One day after the principal shooting for Flesh for Frankenstein was completed, Morrissey had Udo Kier, Dallesandro and Arno Juerging get shorter haircuts, as filming for Blood for Dracula began immediately. The film featured other directors in the cast, including Vittorio De Sica, who wrote his own lines on the set. Roman Polanski also made a cameo in a tavern scene. Despite other sources' claims, Polanski was not shooting What? at the time in Italy, as that film had already been released in Italy by the time the film Blood for Dracula went into production. On its release, the film was promoted with Andy Warhol's name. When asked about how he contributed to the film, Warhol responded that "I go to the parties," following that up with "All of us at The Factory contribute ideas."
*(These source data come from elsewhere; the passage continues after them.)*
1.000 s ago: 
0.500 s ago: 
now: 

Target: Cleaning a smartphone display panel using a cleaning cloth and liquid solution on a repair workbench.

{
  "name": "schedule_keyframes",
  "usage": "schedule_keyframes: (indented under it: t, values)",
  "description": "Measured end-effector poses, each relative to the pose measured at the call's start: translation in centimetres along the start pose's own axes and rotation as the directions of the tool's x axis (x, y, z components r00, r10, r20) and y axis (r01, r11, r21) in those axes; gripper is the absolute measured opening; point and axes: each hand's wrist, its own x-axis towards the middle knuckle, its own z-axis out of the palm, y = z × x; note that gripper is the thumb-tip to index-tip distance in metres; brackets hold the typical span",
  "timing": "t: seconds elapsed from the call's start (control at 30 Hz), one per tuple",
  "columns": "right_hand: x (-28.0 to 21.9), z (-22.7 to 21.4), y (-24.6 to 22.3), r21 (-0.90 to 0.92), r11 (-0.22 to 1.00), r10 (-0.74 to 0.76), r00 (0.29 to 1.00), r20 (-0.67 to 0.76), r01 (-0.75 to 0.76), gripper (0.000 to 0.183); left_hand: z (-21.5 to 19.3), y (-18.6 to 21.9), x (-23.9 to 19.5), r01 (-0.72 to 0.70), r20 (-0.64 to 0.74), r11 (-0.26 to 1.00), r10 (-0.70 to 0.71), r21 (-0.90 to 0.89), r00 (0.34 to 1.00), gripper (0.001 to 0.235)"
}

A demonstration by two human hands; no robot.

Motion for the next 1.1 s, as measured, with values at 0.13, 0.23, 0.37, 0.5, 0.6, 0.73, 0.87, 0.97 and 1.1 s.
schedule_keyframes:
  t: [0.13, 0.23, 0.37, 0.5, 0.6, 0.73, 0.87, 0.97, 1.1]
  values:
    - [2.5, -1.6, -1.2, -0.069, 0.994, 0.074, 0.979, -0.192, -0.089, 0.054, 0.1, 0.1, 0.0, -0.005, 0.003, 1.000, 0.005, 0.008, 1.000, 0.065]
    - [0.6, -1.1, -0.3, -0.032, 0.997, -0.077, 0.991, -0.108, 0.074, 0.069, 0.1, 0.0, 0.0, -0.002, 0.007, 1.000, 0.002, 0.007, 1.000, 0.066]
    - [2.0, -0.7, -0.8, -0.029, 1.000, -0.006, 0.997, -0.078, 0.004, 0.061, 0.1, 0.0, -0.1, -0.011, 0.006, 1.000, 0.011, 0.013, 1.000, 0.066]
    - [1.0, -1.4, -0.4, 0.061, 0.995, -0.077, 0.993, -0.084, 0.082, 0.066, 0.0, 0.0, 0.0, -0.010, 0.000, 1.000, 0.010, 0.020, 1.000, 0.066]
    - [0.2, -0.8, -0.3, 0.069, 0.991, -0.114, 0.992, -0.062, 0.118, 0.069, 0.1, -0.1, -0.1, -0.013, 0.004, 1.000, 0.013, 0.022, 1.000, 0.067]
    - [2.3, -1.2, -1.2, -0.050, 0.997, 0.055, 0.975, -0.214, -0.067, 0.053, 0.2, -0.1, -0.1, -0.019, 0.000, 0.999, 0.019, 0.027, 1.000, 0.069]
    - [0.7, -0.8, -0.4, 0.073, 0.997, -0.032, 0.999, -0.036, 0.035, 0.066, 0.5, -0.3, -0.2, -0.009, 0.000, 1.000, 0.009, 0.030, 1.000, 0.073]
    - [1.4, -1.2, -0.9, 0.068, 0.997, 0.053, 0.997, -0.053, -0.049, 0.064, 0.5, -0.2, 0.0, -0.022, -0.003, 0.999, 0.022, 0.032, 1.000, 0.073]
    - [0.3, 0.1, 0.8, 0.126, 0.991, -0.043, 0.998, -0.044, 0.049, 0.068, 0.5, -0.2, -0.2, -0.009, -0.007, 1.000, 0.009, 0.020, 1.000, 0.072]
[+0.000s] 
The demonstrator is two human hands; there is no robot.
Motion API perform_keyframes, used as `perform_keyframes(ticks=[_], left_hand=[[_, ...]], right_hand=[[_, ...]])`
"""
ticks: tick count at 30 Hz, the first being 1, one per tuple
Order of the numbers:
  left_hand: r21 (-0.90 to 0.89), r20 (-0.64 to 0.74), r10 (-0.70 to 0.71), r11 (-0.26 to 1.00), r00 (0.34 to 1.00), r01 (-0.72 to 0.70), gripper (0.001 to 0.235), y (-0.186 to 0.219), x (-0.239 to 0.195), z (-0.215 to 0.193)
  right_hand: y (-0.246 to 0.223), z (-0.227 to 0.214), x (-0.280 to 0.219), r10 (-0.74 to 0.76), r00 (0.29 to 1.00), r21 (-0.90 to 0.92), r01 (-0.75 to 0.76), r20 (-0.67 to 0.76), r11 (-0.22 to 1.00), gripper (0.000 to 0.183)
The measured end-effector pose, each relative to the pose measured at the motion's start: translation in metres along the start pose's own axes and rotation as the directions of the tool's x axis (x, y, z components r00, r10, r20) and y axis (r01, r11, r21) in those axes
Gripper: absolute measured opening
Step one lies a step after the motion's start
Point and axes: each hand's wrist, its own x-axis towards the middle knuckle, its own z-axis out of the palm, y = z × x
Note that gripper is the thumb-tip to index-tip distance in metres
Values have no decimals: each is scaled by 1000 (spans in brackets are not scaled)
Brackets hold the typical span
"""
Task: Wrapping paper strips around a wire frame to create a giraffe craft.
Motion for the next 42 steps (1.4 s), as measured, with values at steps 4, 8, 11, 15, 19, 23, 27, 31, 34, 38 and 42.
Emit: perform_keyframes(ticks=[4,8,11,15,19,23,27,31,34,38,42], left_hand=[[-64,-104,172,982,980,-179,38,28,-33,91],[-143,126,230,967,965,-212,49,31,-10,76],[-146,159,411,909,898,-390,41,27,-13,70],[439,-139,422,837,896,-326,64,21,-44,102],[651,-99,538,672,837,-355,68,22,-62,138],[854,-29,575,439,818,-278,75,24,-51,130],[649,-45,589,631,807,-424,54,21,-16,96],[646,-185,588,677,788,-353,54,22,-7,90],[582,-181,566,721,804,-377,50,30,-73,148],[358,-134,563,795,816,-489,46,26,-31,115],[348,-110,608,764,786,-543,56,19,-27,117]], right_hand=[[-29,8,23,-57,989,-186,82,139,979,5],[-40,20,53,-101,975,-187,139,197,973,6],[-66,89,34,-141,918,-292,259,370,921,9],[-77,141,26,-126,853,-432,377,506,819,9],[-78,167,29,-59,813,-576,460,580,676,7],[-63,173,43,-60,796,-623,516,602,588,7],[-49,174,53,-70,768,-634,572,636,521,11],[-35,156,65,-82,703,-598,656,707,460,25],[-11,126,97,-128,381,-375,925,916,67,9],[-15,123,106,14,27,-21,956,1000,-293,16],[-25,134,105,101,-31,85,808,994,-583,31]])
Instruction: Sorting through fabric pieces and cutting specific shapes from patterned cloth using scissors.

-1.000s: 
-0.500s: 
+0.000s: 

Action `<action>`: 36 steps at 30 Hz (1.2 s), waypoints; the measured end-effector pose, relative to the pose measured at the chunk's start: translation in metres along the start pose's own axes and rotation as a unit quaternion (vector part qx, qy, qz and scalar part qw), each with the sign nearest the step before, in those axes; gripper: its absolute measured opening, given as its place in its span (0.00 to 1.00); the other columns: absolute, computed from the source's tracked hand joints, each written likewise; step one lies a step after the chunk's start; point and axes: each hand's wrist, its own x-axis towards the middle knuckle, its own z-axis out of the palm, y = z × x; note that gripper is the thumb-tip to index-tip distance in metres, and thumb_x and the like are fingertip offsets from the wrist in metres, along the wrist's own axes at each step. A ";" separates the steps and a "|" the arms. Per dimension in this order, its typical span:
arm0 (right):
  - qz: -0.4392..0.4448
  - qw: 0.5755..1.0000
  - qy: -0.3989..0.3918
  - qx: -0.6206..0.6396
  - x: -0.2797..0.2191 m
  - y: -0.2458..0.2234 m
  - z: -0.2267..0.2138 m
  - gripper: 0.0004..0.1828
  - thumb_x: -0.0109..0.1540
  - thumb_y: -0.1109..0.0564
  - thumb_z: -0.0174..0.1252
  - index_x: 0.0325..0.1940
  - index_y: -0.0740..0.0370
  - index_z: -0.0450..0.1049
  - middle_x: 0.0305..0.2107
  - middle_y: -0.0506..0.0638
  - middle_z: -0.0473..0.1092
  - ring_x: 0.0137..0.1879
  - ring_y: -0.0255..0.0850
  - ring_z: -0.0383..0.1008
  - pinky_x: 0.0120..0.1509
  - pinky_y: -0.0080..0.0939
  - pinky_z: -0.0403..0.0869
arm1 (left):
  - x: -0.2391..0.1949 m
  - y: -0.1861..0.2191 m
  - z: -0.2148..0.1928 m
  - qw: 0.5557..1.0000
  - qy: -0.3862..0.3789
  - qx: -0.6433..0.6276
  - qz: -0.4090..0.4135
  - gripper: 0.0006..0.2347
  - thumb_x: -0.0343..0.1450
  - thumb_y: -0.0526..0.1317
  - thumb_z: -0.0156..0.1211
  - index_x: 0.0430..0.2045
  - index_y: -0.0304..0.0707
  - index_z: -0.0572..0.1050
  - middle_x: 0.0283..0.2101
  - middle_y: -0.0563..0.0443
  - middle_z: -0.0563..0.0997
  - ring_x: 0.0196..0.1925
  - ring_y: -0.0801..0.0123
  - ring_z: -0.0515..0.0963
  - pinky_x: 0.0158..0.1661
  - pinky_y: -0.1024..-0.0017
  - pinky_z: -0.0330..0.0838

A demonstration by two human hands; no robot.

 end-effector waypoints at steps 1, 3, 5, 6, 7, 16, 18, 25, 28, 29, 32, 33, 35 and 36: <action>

The Italian credits of the film give it different ones, including stating that Tonino Guerra wrote the screenplay and story, and Franca Silvi edited the film as opposed to Jed Johnson. Antonio Margheriti is credited as the director in the Italian prints, which he later claimed was not true, but that he did direct scenes with Silvia Dionisio and Vittorio De Sica. Kier has stated that both he and the other cast members only received direction from Morrissey and that he himself never saw Margheriti on the set. Margheriti's credit was due to Carlo Ponti having an Italian credited in order to obtain benefits by law for Italian films. Ponti and Margheriti were both put on trial later for "continued and aggravated fraud against the state".

==Release==
Blood for Dracula was first released as Andy Warhol's Dracula in both West Germany on 1 March 1974 and the United States on 6 November 1974. A 98-minute version was released theatrically by Euro International Films in Italy on 14 August 1975 under the title Dracula cerca sangue di vergine e...morì di sete!!! (lit. Dracula is searching for virgins' blood, and...he died of thirst!!!). In Italy, the film grossed a total of 345,023,314 Italian lire. In the United Kingdom, the film passed with cuts to 103 minutes, avoiding being labeled as a video nasty; however, it was included on a tertiary list of titles that could potentially be subject to seizure by police in England. It was therefore not submitted for video certification by the BBFC until 1995, which was granted with about four minutes cut. Its uncut version was not released in the UK until 2006. Louis Periano, who distributed the film in the United States, later tried to cash in on the success of Mel Brooks' film Young Frankenstein and re-released the film as a 94-minute R rated version titled Young Dracula in 1976 (as opposed to the original 106-minute X rated version).

==Critical reception==
According to the AFI, the film opened to mixed reviews. The Hollywood Reporter lauded the production design by Enrico Job and Luigi Kuveiller's photography. The Los Angeles Times review described the film as "aesthetically pleasing" and "pretty funny up until that Grand Guignol finale", but felt that Morrissey had too much talent for "such sickening junk."